#### What the exercise asks
Whenever a line below includes the string "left", show it.
------------------------------------------------------------------------
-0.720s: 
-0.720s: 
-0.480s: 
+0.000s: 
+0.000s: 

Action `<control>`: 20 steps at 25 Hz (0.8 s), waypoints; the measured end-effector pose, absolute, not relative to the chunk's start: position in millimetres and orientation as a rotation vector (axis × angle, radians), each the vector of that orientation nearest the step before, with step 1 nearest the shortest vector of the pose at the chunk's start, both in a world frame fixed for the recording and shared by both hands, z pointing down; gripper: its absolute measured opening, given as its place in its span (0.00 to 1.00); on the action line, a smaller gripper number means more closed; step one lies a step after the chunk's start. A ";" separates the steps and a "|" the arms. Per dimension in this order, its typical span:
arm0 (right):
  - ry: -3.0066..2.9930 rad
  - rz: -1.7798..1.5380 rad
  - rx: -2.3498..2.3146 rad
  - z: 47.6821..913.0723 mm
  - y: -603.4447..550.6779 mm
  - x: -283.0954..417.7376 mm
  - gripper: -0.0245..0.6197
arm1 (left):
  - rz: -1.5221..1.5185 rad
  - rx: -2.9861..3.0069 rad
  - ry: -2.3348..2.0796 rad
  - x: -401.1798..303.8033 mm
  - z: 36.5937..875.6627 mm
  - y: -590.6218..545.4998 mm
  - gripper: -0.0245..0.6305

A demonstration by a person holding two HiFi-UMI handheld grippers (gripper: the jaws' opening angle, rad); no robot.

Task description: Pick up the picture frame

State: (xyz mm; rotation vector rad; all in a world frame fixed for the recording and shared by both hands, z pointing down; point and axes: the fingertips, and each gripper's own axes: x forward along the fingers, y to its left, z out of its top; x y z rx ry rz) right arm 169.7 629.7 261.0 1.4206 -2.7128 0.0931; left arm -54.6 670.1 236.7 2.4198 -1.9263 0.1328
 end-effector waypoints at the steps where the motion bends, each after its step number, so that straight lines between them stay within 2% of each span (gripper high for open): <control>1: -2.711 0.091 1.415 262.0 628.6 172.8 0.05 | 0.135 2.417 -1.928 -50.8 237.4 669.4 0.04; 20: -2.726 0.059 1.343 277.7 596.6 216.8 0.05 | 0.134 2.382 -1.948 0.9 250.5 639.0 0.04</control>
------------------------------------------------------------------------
#### Exercise answer
arm1 (left):
State: (xyz mm; rotation vector rad; all in a world frame fixed for the recording and shared by both hands, z pointing down; point and axes: the fingertips, and each gripper's own axes: x forward along the fingers, y to its left, z out of its top; x y z rx ry rz) right arm 169.7 629.7 261.0 1.4206 -2.7128 0.0931; left arm -54.6 670.1 236.7 2.4198 -1.9263 0.1328

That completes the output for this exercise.